Its ironic that in the 80s I was living in La Jolla, which was an epicenter of the neural net revival at UCSD, had taken neural net courses from Robert Hecht-Nielsen and by 1990 had prototyped the highest performance neural network image processing system (as Neural Engines Corporation) -- but I then later worked with Charlie for almost 15 years before discovering he had had played such a key role in the revival of neural nets. Even more ironic is that, circa 2005, I came up with the idea for the Hutter Prize for Lossless Compression of Human Knowledge -- based on Hutter's entirely different, top down mathematics approach to AI -- and Shane Legg, founder of Deep Mind, which is largely identified with deep learning neural nets, actuality studied under Hutter and achieved Deep Mind's famous ability to learn to play video games using Hutter's approach but everyone thinks that capability is uniquely attributable to deep neural net learning alone.
Seastead this.
They get some results, they do, but the results they get are not provably unobtainable through other means, i.e. statistical analysis or regular old GOFAI. No one can say *why* or *how* they solved any particular problem- specifically, there is no identifiable algorithm that they're responsible for discovering or using. They get results through a combination of small tweaks to their guesses and massive iterations of guesses. When the network is "trained' , i.e. producing results, there's not much more than the description of the network (layers, connection architecture, update rules) how they were trained (number of training exemplars, number of iterations and their respective characteristics), and their final weights between nodes that serves as a step by step procedure on how to solve the problem they solved. It ain't much.
What's more, you can't look at one and know if it will successfully solve the next problem or not. It can fail, again for reasons unknown, at any time .
In other words, they aren't algorithms or computer programs in the normal analytic sense of those words and more to the point, they're not subject to analytical methods of understanding.

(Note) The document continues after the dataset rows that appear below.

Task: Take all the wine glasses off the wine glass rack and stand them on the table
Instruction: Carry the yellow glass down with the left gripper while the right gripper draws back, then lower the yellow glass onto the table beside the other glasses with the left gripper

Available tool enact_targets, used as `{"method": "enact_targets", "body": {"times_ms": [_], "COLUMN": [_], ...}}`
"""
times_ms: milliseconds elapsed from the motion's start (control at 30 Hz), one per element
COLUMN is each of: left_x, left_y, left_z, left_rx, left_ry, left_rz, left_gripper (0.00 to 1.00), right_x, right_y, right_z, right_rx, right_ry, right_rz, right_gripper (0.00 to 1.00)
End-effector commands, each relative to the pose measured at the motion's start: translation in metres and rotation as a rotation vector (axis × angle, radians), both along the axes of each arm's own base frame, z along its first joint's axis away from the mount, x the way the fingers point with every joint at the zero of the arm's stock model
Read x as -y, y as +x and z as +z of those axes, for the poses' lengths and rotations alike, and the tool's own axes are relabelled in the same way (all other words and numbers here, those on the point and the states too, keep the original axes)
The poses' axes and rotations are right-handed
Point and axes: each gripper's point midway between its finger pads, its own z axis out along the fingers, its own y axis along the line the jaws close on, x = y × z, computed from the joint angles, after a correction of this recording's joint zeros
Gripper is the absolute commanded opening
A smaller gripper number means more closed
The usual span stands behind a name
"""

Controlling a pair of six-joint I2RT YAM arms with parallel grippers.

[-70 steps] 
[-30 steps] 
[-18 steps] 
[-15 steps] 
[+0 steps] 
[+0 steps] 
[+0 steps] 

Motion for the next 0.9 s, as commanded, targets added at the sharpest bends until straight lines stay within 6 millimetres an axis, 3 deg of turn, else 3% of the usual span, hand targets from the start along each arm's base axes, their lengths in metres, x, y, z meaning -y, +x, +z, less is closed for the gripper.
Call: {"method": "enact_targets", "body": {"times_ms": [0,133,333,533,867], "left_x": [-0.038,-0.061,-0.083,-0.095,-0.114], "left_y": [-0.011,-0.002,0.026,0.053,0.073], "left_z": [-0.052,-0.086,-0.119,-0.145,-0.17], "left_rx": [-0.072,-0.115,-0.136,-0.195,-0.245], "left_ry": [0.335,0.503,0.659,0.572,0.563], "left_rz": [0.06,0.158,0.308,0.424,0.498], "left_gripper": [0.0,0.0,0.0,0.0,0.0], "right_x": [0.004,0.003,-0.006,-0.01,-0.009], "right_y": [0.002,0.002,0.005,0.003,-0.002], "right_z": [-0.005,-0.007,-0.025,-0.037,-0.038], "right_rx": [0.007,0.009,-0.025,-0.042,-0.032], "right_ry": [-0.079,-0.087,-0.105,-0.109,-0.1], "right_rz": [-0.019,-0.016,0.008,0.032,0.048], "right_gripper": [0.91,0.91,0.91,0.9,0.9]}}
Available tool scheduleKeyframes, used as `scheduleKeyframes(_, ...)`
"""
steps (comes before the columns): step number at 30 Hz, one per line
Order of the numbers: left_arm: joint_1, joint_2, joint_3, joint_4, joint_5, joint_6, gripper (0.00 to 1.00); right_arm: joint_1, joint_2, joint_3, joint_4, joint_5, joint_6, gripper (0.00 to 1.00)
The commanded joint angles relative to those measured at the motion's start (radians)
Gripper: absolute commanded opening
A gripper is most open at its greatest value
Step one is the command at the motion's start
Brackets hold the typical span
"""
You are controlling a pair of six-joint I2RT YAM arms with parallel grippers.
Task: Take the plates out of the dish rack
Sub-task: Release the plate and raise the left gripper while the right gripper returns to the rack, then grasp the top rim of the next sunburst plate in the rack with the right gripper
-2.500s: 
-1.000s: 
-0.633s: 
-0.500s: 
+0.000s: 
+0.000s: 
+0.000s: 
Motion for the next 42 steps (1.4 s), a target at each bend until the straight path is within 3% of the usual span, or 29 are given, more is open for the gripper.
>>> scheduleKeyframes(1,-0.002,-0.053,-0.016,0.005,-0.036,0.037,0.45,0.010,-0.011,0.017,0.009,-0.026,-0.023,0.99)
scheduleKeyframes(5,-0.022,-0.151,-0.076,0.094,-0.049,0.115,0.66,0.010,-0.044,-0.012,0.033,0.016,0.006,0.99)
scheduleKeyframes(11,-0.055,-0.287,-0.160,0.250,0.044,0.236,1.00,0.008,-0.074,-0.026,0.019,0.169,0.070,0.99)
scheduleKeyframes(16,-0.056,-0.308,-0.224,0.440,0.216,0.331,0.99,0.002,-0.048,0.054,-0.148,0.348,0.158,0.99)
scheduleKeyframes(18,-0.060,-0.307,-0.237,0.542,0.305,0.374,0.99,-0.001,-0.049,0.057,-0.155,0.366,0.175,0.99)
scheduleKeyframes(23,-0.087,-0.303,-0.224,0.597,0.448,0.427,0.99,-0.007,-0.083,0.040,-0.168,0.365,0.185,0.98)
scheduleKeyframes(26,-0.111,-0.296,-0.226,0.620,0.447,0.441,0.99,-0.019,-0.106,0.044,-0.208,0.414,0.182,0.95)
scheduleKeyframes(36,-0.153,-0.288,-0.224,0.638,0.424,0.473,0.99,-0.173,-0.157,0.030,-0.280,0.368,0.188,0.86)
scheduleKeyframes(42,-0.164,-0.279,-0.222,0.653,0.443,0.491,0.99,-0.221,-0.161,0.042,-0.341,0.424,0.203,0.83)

I have never been impressed, really. It's true that many hard problems have given way to statistical methods of analysis, Google's translation engine being one, but there we have a good grasp of the math behind the stats and we can reason about the program at least as a hypothesis testing machine. With NN, i'ts really all just a black box of unknown quality . Do you trust it? Do you trust it make the right Big Decision in context X? I sure as fuck don't. To the extent that it produces anything useful, it's really just applied statistics through other (and probably better) means
Looked at in that way, it's really a measure of the slight advantage just throwing some shit against the wall has wrt to coming to understand the chemistry behind glues. Hey, look, some of this shit is sticky. Yep. And? And? And now we know what exactly?